* Your goal *
Show me every line in the listing that has the word "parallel".

* Dataset records *
__________________________________________________

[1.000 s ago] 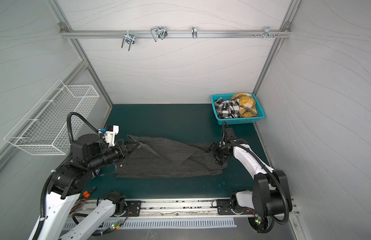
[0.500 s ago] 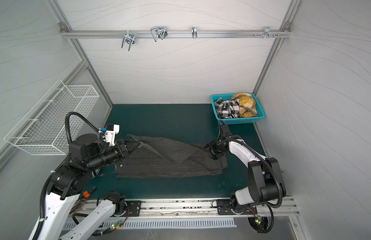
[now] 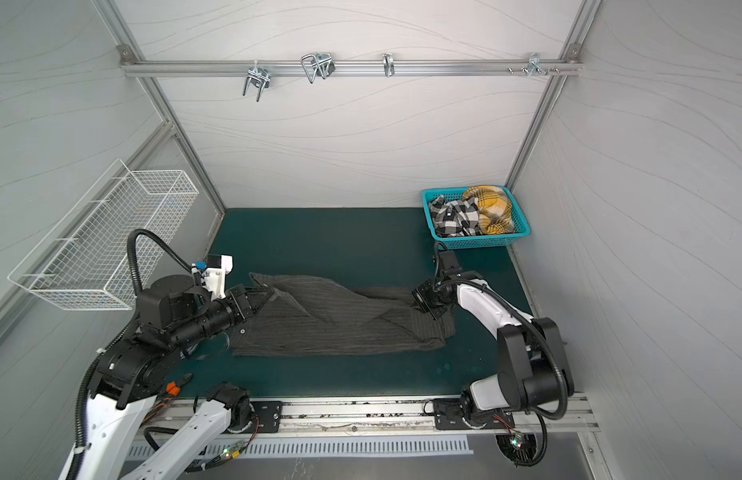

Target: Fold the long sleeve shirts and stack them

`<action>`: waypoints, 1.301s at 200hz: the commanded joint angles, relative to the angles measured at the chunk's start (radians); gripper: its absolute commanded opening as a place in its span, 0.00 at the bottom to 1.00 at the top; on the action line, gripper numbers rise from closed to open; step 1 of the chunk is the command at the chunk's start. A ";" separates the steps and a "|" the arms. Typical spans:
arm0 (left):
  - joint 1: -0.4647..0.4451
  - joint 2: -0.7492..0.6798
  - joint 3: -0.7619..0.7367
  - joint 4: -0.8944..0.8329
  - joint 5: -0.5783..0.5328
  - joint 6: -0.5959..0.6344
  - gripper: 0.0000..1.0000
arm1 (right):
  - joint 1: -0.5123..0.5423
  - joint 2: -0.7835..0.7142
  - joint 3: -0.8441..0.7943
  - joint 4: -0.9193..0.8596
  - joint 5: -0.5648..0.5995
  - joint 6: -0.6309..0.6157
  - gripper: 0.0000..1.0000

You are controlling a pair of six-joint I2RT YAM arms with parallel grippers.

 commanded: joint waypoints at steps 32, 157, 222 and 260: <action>0.003 -0.057 -0.033 0.042 0.002 -0.034 0.00 | -0.094 -0.107 -0.043 -0.120 -0.020 -0.154 0.00; 0.177 0.622 -0.195 0.349 -0.281 0.090 0.00 | -0.096 0.322 0.087 0.033 -0.049 -0.199 0.00; 0.246 0.682 -0.232 0.368 -0.284 0.052 0.00 | -0.081 0.428 0.182 0.052 -0.070 -0.183 0.00; 0.248 0.662 -0.264 0.305 -0.340 0.037 0.00 | -0.074 0.449 0.189 0.062 -0.086 -0.175 0.04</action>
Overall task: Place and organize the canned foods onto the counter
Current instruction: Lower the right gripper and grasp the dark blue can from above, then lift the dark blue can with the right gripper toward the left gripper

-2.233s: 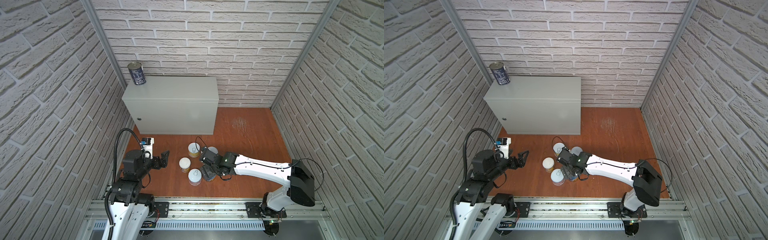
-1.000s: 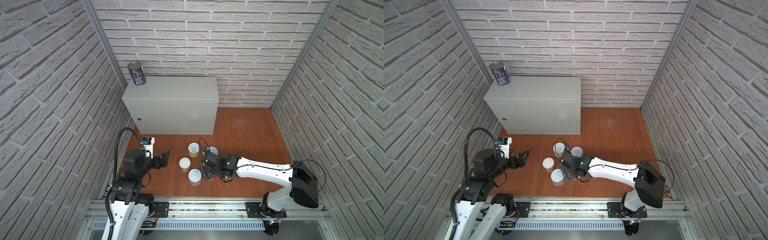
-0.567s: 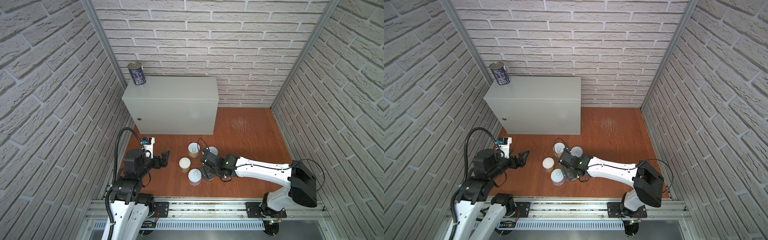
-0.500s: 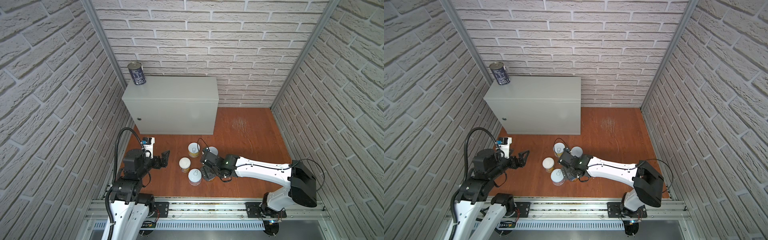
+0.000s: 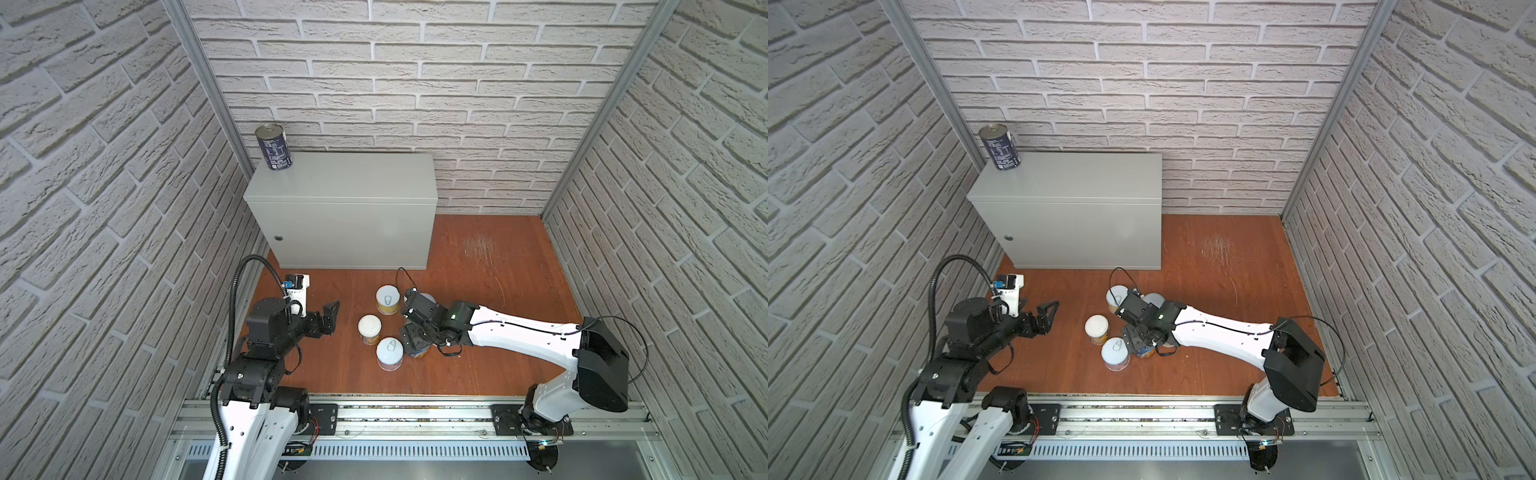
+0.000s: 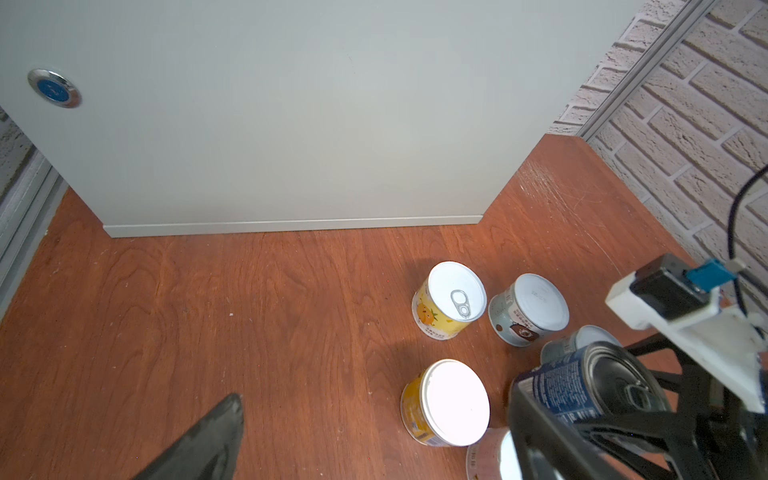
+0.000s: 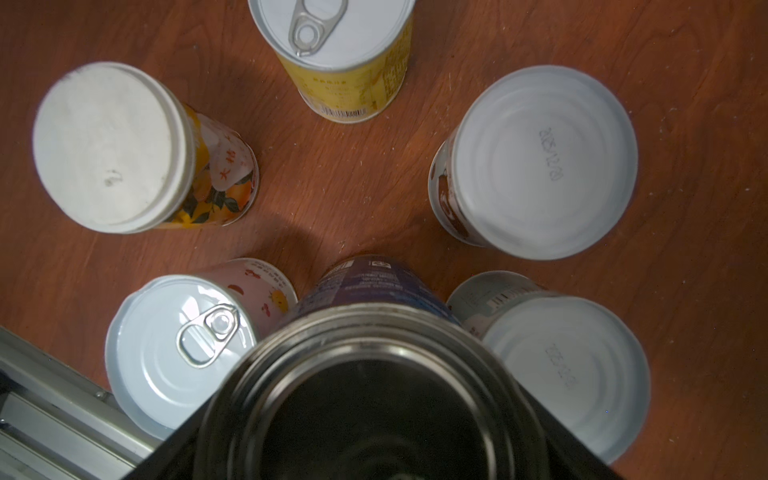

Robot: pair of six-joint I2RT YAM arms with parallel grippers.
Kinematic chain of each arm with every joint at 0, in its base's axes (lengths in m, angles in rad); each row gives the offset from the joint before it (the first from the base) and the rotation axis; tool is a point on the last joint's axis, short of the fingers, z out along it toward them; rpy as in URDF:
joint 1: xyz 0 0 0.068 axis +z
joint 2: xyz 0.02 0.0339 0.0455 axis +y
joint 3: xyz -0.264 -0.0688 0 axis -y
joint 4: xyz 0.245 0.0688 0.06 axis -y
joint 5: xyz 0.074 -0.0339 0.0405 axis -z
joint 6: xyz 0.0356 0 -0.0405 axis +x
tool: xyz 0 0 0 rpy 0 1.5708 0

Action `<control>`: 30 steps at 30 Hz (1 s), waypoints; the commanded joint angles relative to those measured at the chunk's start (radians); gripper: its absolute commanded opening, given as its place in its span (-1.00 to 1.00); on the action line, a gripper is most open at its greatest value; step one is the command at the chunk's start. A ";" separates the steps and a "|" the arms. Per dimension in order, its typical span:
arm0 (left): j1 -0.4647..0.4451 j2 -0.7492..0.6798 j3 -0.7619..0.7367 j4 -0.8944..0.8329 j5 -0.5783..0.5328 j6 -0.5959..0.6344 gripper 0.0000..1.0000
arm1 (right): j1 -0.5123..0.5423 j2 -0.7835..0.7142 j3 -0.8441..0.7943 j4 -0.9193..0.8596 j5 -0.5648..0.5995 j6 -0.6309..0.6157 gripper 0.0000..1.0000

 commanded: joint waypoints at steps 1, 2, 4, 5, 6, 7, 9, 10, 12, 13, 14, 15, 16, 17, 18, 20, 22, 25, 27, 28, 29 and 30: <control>0.003 0.004 -0.011 0.051 0.015 0.003 0.96 | -0.030 -0.007 0.085 0.103 0.008 -0.032 0.27; 0.004 0.004 -0.011 0.051 0.015 0.004 0.97 | -0.036 -0.004 0.094 0.102 0.006 -0.037 0.27; 0.003 0.005 -0.011 0.051 0.018 0.005 0.96 | -0.055 0.001 0.107 0.105 -0.013 -0.049 0.26; 0.003 0.007 -0.013 0.053 0.020 0.005 0.97 | -0.070 0.001 0.111 0.114 -0.029 -0.055 0.25; 0.003 0.009 -0.013 0.053 0.020 0.005 0.96 | -0.080 0.001 0.112 0.120 -0.043 -0.056 0.25; 0.003 0.009 -0.013 0.054 0.021 0.005 0.96 | -0.093 -0.001 0.114 0.132 -0.061 -0.059 0.25; 0.003 0.017 -0.013 0.055 0.023 0.006 0.97 | -0.118 -0.006 0.117 0.149 -0.093 -0.065 0.23; 0.003 0.020 -0.011 0.056 0.023 0.007 0.96 | -0.127 -0.009 0.120 0.154 -0.102 -0.068 0.23; 0.003 0.026 -0.010 0.056 0.026 0.010 0.96 | -0.141 -0.014 0.133 0.158 -0.111 -0.081 0.22; 0.005 0.030 -0.010 0.057 0.026 0.009 0.97 | -0.145 -0.015 0.140 0.156 -0.112 -0.088 0.22; 0.006 0.031 -0.010 0.057 0.026 0.009 0.96 | -0.148 -0.016 0.148 0.156 -0.113 -0.095 0.22; 0.005 0.033 -0.010 0.058 0.027 0.009 0.97 | -0.151 -0.017 0.154 0.153 -0.115 -0.101 0.22; 0.005 0.032 -0.010 0.058 0.027 0.010 0.97 | -0.156 -0.018 0.159 0.152 -0.119 -0.105 0.22; 0.005 0.034 -0.010 0.057 0.029 0.009 0.96 | -0.159 -0.020 0.161 0.154 -0.126 -0.108 0.22; 0.005 0.034 -0.011 0.059 0.031 0.010 0.97 | -0.164 -0.022 0.162 0.157 -0.135 -0.109 0.22; 0.005 0.033 -0.012 0.060 0.037 0.011 0.97 | -0.174 -0.026 0.166 0.168 -0.153 -0.110 0.22; 0.005 0.033 -0.013 0.064 0.044 0.013 0.96 | -0.180 -0.028 0.172 0.179 -0.166 -0.114 0.22; 0.005 0.036 -0.015 0.067 0.060 0.015 0.96 | -0.188 -0.028 0.184 0.188 -0.186 -0.118 0.21; 0.005 0.038 -0.017 0.072 0.074 0.014 0.97 | -0.191 -0.028 0.190 0.194 -0.200 -0.120 0.21; 0.005 0.039 -0.017 0.072 0.077 0.014 0.96 | -0.192 -0.028 0.193 0.197 -0.206 -0.121 0.21; 0.005 0.039 -0.018 0.072 0.076 0.014 0.96 | -0.194 -0.029 0.195 0.200 -0.210 -0.123 0.21; 0.005 0.041 -0.017 0.072 0.075 0.014 0.96 | -0.196 -0.027 0.197 0.204 -0.215 -0.129 0.21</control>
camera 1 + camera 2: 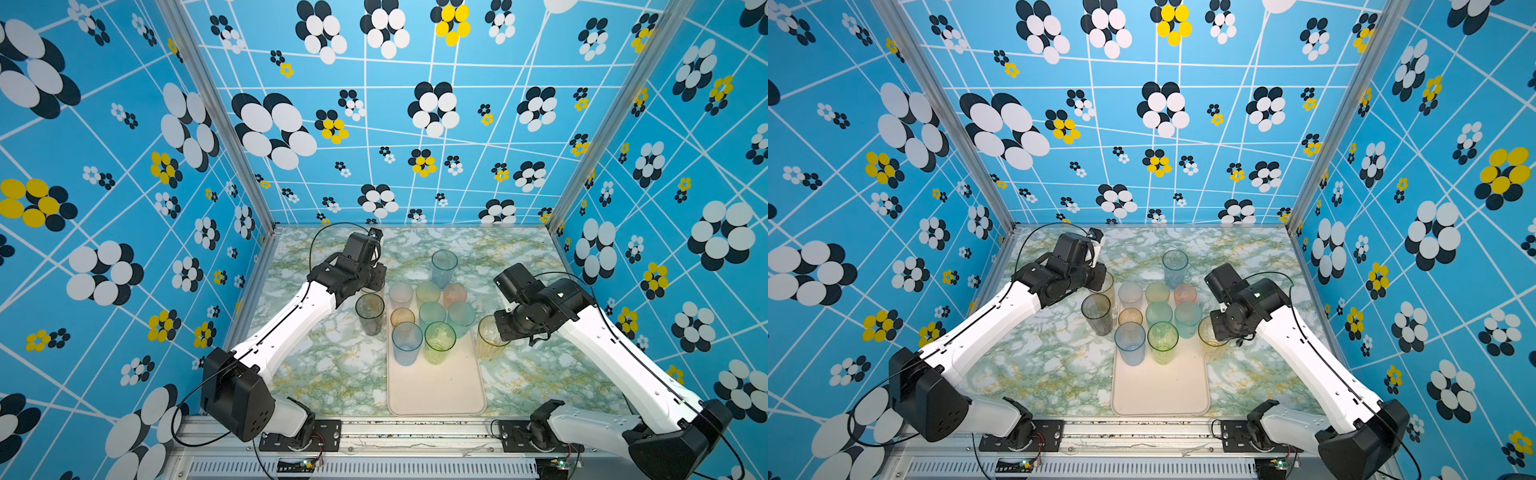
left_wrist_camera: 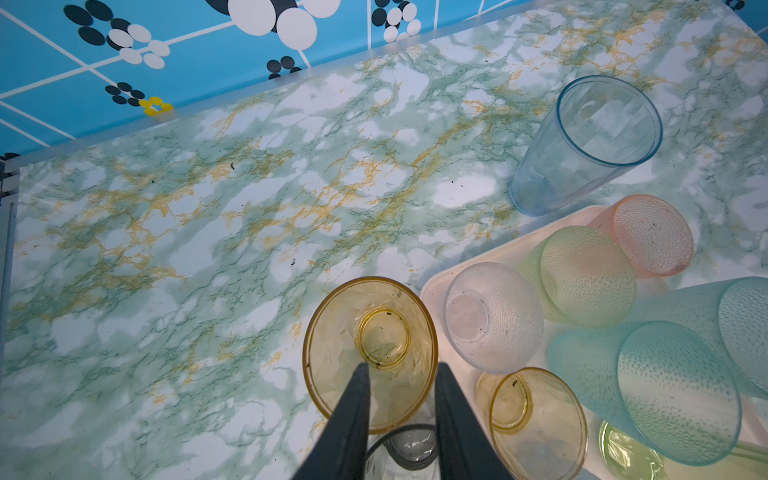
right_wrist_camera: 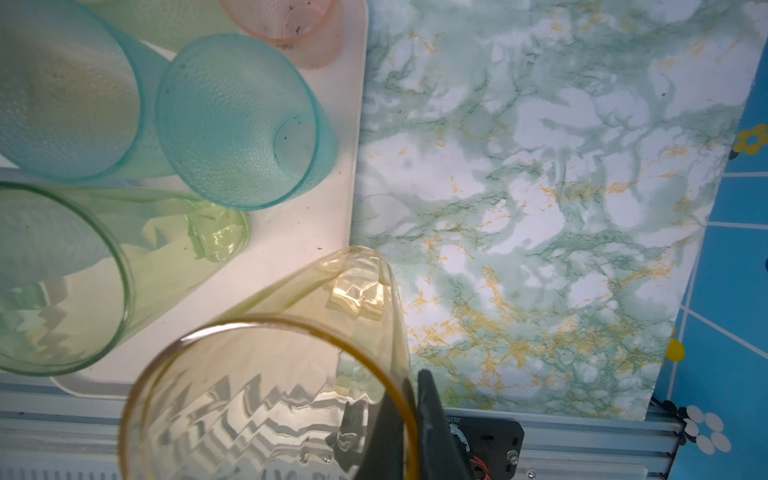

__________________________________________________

* Task output *
You are controlling a pair of six-joint I2RT YAM arms with parallel grippers.
Robot: pair of six-joint I2RT YAM arms with parallel grippers.

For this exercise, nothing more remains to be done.